=== What you need to do ===
Nothing outside the stretch is wanted. Repeat exactly the lines of the listing below from the one that contains "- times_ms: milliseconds" through the one that contains "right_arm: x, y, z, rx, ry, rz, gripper", both ends included.
━━━
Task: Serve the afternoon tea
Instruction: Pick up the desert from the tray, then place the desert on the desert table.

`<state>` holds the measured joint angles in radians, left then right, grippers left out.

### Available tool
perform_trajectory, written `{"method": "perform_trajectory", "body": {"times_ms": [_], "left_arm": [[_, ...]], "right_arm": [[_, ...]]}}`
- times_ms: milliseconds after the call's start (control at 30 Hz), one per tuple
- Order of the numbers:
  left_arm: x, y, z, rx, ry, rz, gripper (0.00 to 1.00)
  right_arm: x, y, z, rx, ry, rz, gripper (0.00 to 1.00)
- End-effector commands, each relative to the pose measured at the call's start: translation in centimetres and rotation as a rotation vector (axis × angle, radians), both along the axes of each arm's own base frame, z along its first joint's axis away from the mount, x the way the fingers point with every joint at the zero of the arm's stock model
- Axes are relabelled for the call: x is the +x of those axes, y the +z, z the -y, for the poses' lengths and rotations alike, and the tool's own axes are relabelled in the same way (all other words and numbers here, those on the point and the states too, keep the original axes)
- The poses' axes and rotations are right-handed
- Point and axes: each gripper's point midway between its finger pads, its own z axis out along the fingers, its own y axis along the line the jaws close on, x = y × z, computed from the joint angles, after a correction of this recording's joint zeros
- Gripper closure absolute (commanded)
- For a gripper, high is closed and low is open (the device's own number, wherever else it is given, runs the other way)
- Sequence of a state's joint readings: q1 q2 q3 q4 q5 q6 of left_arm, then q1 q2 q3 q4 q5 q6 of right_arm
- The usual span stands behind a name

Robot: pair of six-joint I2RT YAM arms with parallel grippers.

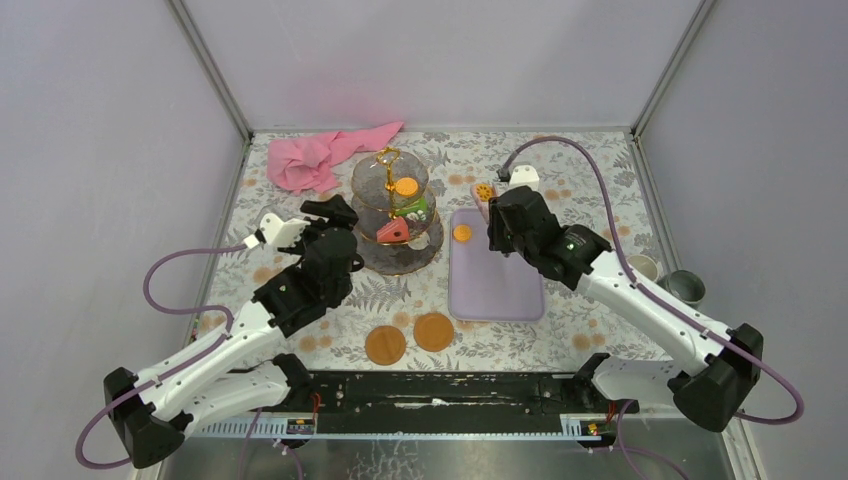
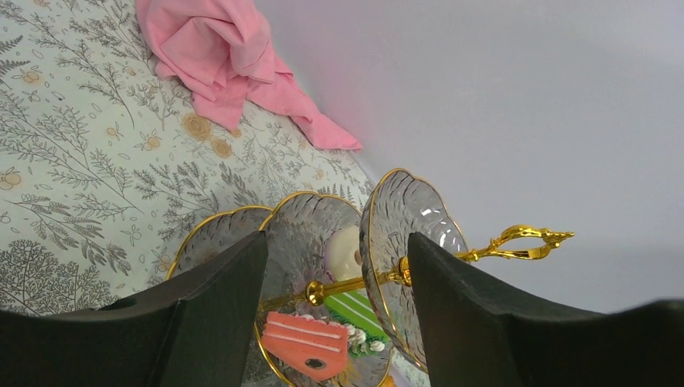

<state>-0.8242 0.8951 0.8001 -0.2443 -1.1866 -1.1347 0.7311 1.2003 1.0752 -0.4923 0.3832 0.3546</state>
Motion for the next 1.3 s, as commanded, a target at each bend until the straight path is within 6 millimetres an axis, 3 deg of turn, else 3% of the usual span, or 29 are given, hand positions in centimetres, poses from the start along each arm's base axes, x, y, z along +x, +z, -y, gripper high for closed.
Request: {"method": "perform_trajectory", "body": {"times_ms": [0,300,567,900,1267], "left_arm": [[-0.4,1.0,-0.7,0.004,0.029,0.012,0.29],[-0.9,1.3,-1.0,-0.001,0.008,0.012,0.23],[-1.2,1.6,-1.2,-0.009,-0.008,0.023,0.22],[-1.7,2.7,-1.4,-0.011,-0.036,0.052,0.21],[-1.8,3.9,-1.5,-0.015,-0.055,0.087,0.21]], "right_arm": [[-0.5,6.0,-1.8,0.056,0.038,0.106,0.73],[-1.6,10.7,-5.3,0.086,0.090,0.173,0.73],[-2.3,12.5,-9.7,0.065,0.148,0.200,0.73],[-2.2,13.1,-15.2,0.051,0.208,0.202,0.73],[-1.8,12.2,-17.9,0.057,0.232,0.185,0.74]]}}
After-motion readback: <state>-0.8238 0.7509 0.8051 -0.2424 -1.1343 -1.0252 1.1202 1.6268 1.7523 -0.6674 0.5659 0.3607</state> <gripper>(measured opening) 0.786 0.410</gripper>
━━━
=== Answer area ===
- times_ms: milliseconds after the call's start (control at 30 Hz), one per tuple
- Order of the numbers:
  left_arm: x, y, z, rx, ry, rz, gripper (0.00 to 1.00)
  right_arm: x, y, z, rx, ry, rz, gripper (0.00 to 1.00)

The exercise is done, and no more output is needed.